What is the relationship, if any, between a president’s religious beliefs and policies? On Thursday, March 14th, the Boisi Center welcomed Kenneth L. Woodward, former religion editor for Newsweek, to Boston College to address this question in the 2nd Annual Wolfe Lecture on Religion and American Politics on “Religion in the White House.” Woodward argued that a president’s personal religious convictions have little influence over foreign or domestic policies; rather, religion has often been used as a justification for political decisions.
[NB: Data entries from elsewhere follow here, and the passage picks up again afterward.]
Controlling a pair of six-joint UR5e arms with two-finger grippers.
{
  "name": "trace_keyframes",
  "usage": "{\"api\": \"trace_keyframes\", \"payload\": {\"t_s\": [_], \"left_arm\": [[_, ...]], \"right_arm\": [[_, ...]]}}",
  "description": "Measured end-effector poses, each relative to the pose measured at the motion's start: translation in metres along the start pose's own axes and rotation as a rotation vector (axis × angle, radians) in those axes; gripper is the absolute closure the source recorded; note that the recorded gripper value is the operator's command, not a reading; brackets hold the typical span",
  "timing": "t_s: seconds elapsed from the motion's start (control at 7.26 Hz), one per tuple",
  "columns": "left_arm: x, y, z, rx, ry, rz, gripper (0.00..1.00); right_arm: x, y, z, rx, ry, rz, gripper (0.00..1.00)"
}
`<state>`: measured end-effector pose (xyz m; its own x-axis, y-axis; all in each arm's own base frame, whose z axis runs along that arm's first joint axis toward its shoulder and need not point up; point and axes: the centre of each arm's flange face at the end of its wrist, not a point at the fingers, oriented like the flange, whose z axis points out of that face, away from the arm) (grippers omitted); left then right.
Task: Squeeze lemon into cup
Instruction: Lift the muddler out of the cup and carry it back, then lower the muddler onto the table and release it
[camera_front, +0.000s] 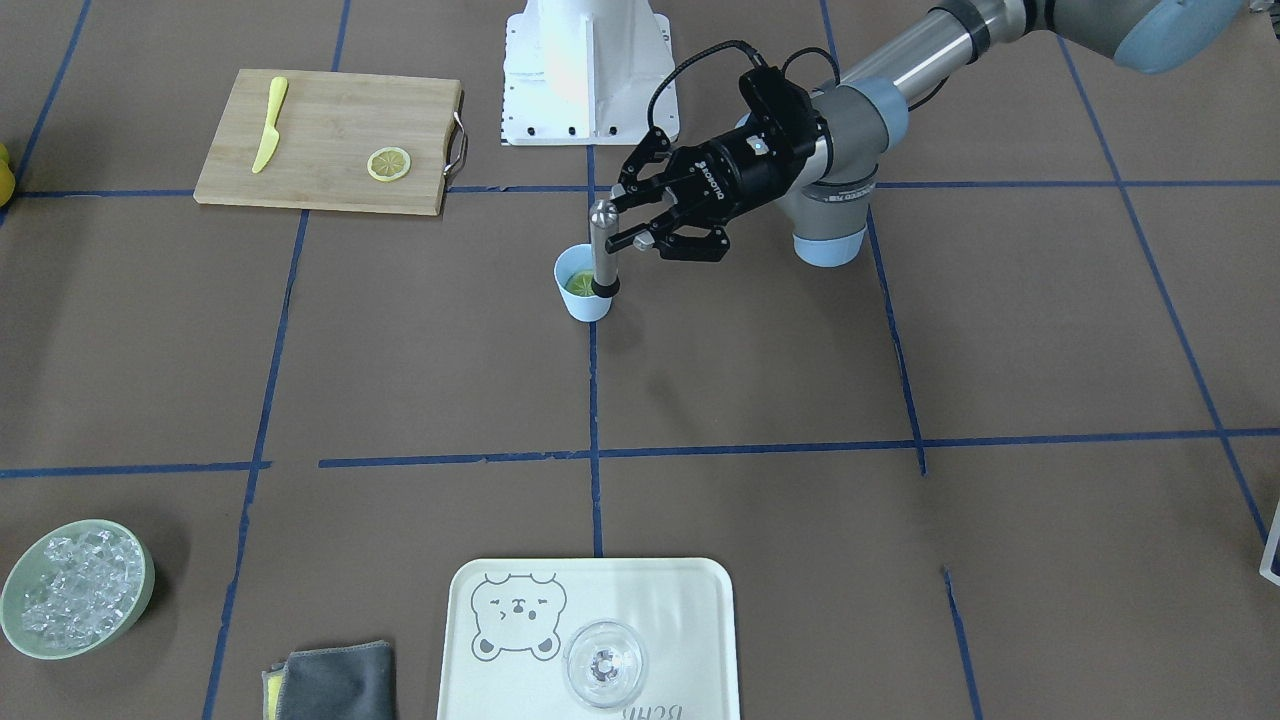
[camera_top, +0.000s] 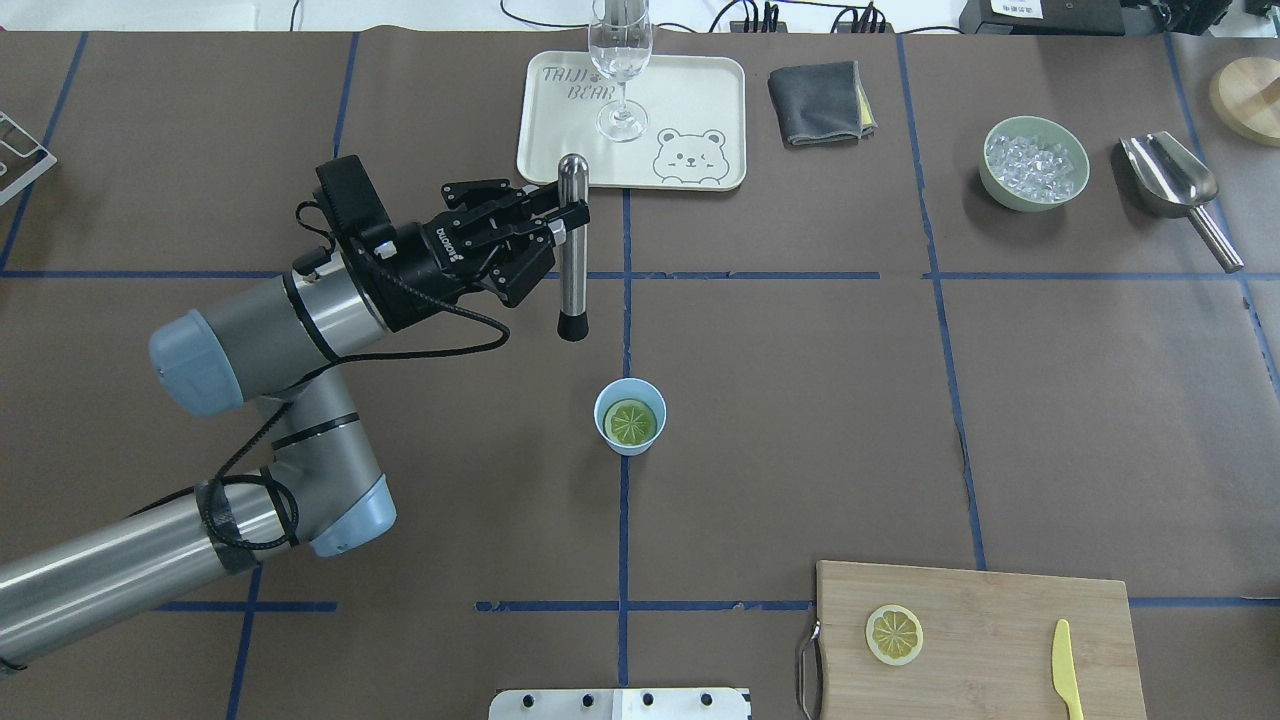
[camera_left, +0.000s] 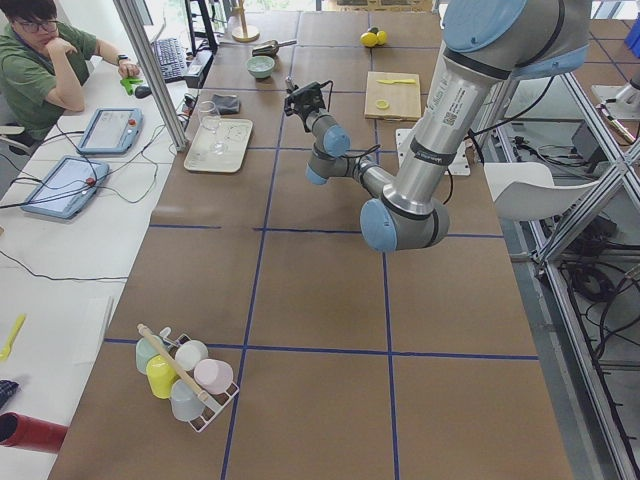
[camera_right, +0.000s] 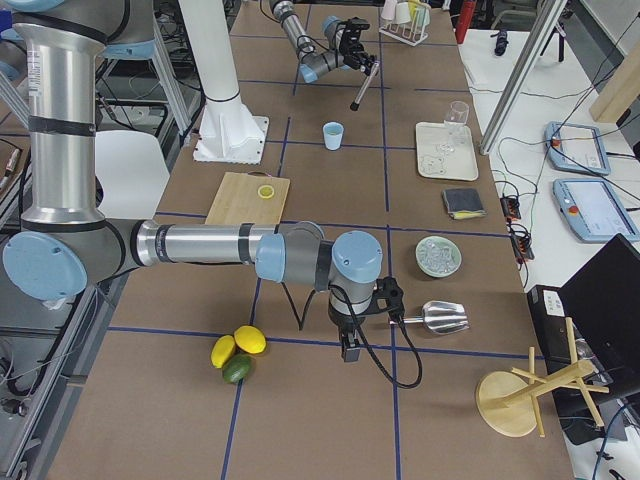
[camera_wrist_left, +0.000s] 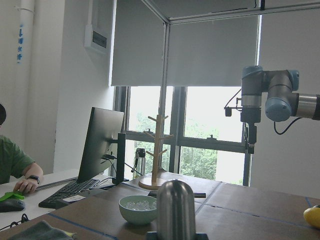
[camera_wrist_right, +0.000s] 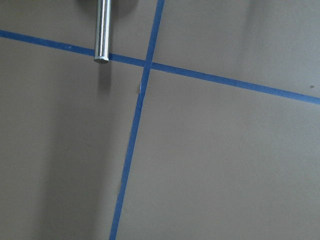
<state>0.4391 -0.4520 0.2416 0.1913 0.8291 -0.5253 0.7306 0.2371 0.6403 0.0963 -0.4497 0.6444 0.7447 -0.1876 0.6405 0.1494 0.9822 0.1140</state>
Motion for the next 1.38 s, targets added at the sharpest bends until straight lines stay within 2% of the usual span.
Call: {"api": "trace_keyframes", "payload": {"t_s": [0.28,0.55,0.69,0.83,1.1,1.38], "left_arm": [[-0.027,0.003,-0.009,-0.153,-0.075,-0.152,1.00],[-0.081,-0.007,-0.045,-0.405,-0.162,-0.220,1.00],[-0.108,-0.024,-0.071,-0.520,-0.243,-0.251,1.00],[-0.127,-0.034,-0.094,-0.610,-0.345,-0.288,1.00],[-0.160,-0.018,-0.148,-0.730,-0.531,-0.348,1.00],[-0.186,0.012,-0.208,-0.784,-0.672,-0.373,1.00]], "right_arm": [[0.000,0.000,0.000,-0.001,0.000,0.000,0.00],[0.001,0.000,0.001,-0.001,0.000,-0.001,0.00],[0.000,0.000,0.000,0.000,0.000,-0.002,0.00],[0.001,-0.001,0.001,0.001,0.001,-0.004,0.00],[0.003,0.000,0.004,-0.001,0.001,-0.002,0.00],[0.004,0.000,0.005,-0.003,-0.001,0.001,0.00]]}}
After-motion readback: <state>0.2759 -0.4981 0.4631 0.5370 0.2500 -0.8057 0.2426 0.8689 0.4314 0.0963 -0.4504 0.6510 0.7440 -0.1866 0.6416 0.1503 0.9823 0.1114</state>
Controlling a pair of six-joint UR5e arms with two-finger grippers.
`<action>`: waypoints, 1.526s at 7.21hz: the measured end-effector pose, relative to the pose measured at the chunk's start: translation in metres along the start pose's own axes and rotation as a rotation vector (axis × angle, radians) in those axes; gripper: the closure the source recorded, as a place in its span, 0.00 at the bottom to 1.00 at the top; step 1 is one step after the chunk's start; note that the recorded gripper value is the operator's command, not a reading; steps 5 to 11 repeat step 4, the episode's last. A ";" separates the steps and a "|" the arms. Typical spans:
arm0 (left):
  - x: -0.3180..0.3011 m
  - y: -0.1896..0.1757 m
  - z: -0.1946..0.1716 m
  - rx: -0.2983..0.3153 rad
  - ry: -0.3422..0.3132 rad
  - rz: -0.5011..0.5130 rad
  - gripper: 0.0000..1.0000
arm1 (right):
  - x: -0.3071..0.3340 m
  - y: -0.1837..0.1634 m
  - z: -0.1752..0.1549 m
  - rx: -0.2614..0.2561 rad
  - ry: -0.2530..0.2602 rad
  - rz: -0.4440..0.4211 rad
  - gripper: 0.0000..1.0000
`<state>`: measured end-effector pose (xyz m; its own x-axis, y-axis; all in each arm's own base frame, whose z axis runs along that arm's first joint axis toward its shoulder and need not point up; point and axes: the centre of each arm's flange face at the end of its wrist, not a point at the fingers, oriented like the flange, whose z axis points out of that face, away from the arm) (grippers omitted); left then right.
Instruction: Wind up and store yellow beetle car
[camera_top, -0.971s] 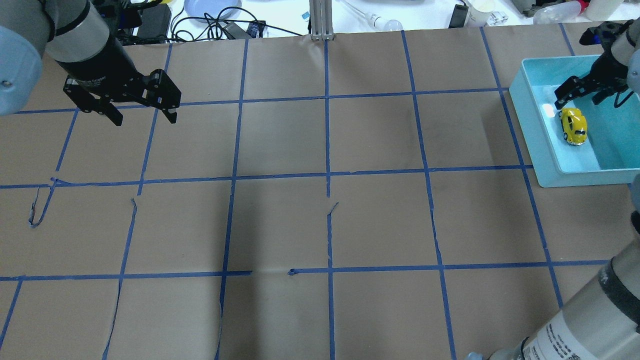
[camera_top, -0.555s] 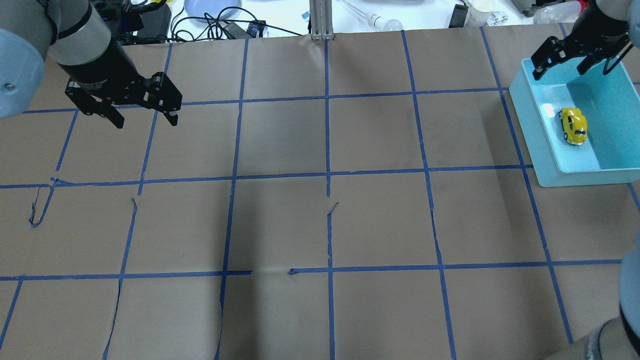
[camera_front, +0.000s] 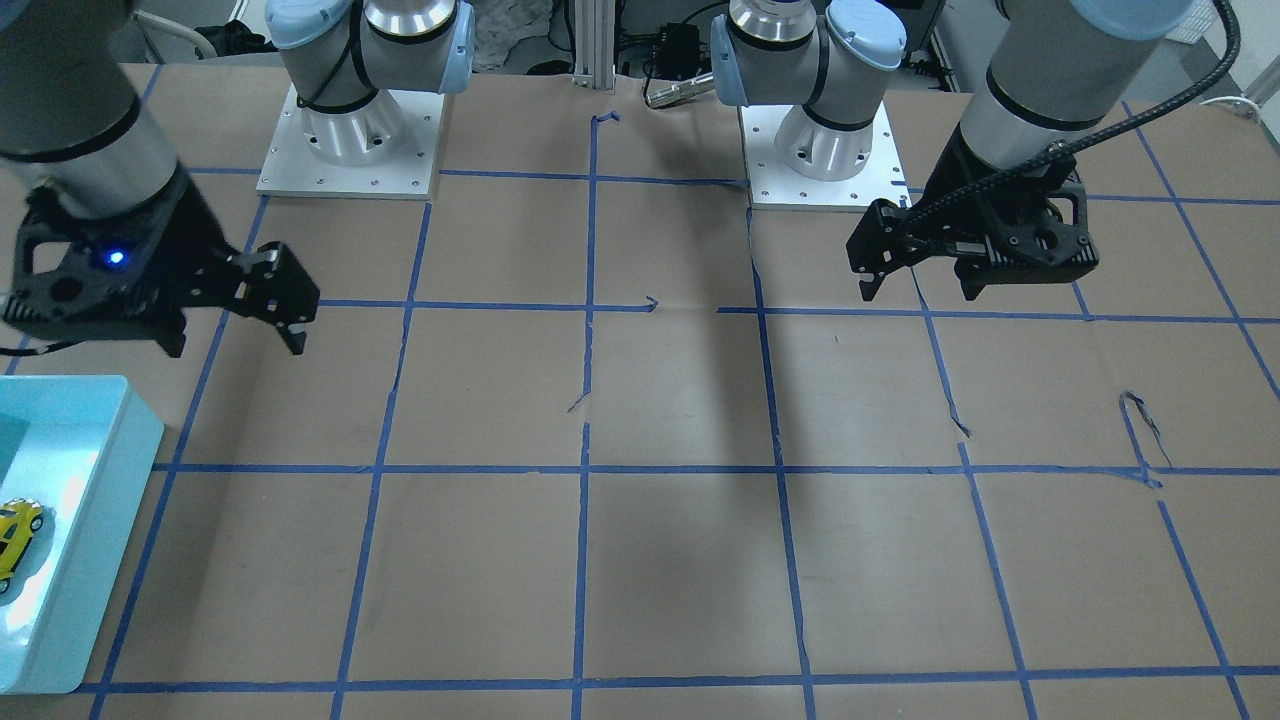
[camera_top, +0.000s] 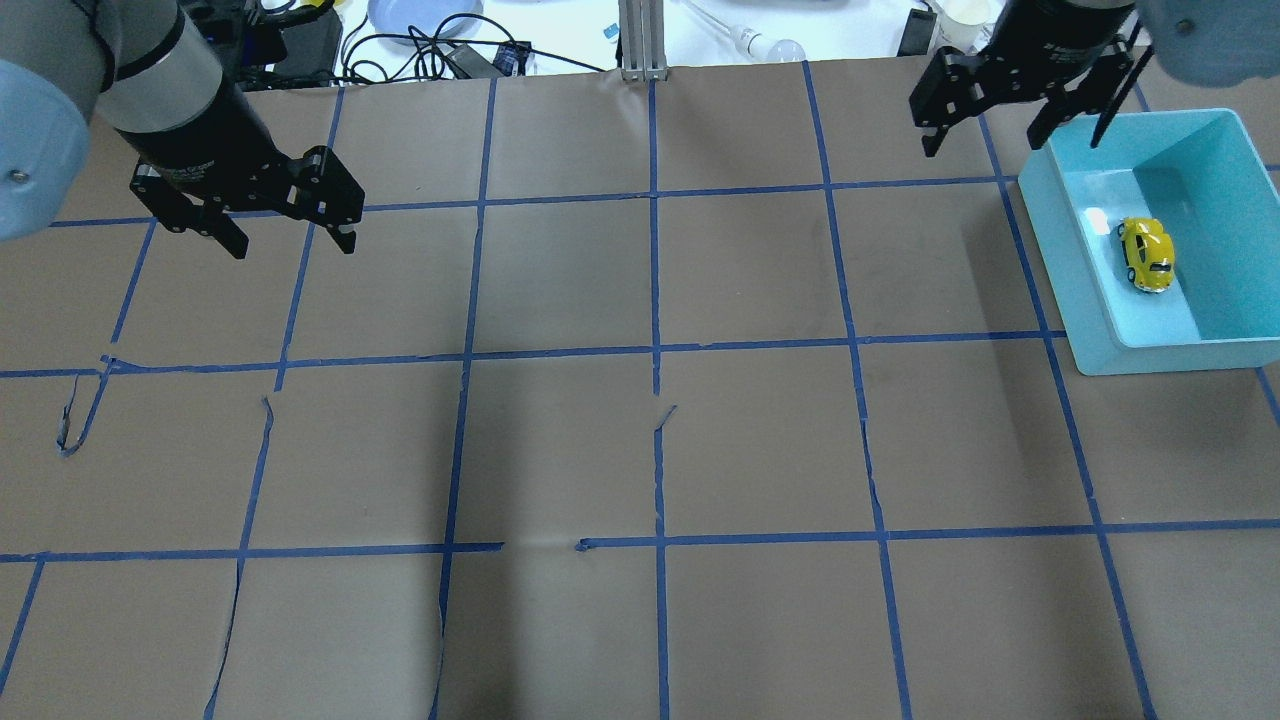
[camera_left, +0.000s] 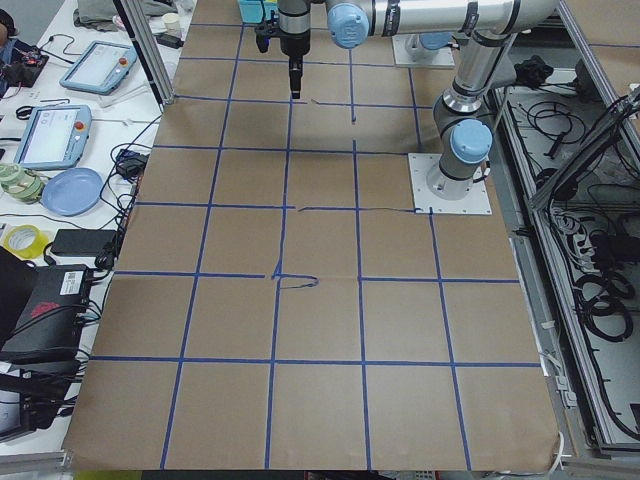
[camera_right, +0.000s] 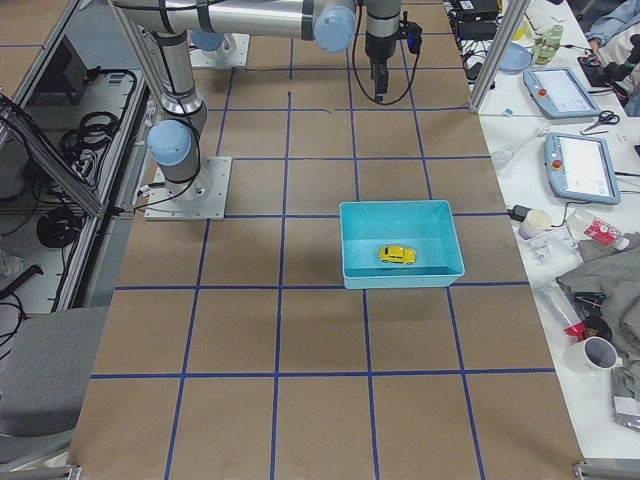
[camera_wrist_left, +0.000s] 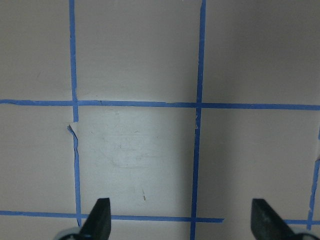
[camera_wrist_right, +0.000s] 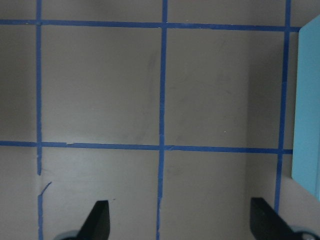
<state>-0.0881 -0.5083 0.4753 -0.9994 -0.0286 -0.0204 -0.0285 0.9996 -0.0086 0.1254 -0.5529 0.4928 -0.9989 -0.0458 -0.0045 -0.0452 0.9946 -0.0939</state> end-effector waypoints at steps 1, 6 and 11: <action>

Woodward opened by discussing prevalent misunderstandings embedded in the stories we tell ourselves regarding national and religious identities. While there is widespread belief that the thirteen original colonies were predominantly devout Christian communities, Woodward argued that, at best, the colonists practiced a “baptized heathenism,” with only small percent of institutionally religious. Woodward pressed that religion in the colonial and revolutionary periods served a primarily social function in that it molded the conscience of citizens and provided a framework for the social order. In other words, religion wasn’t practiced as a good in itself; it was instrumentalized as a useful foundation for the social order.

Woodward went on to tie this instrumentalization of religion to the U.S. presidency. Woodward pressed that the president’s personal religion has, primarily, been used as a tool of persuasion for already-calculated political decisions, having little causal impact on political policies themselves. Woodward offered a few examples, including President William McKinley and his dealings with the Philippines. After the Spanish were defeated and lost control of the Philippines, Mckinley had military, geographic, and political reasons to ensure the Philippines never came under the control of any other foreign entity. To justify his invasion of the Philippines, McKinley instrumentalized religion by claiming that it was essential to "christianize" the Filipino people, disregarding that the Philippines had been a Catholic country for over three hundred years.

Towards the end of his lecture, Woodward discussed the presidential election of 2016 and its ties to religion, especially evangelicals. Many have argued that since four out of five evangelical Christians voted for Trump, religion was a key factor in the last election. According to Woodward, this is a mistake, as exit polls only provide the profile of voters and their choices, not the reasons why they voted for that candidate. Woodward, instead, contends that evangelicals voted for Trump in the last election for two reasons, neither of which have to do directly with their religion. First, a deep dislike and a distrust in Hillary Clinton. Second, economic hardship and anxieties about the future; many Evangelicals have an income of less than $30,000 a year, and have seen little wage increase since the 1980’s. 

The Q&A session was dedicated to the future of the Republican party, the role of national religious figures, such as Billy Graham, and their relationships to the president, and the role of religion in the lives of young adults today.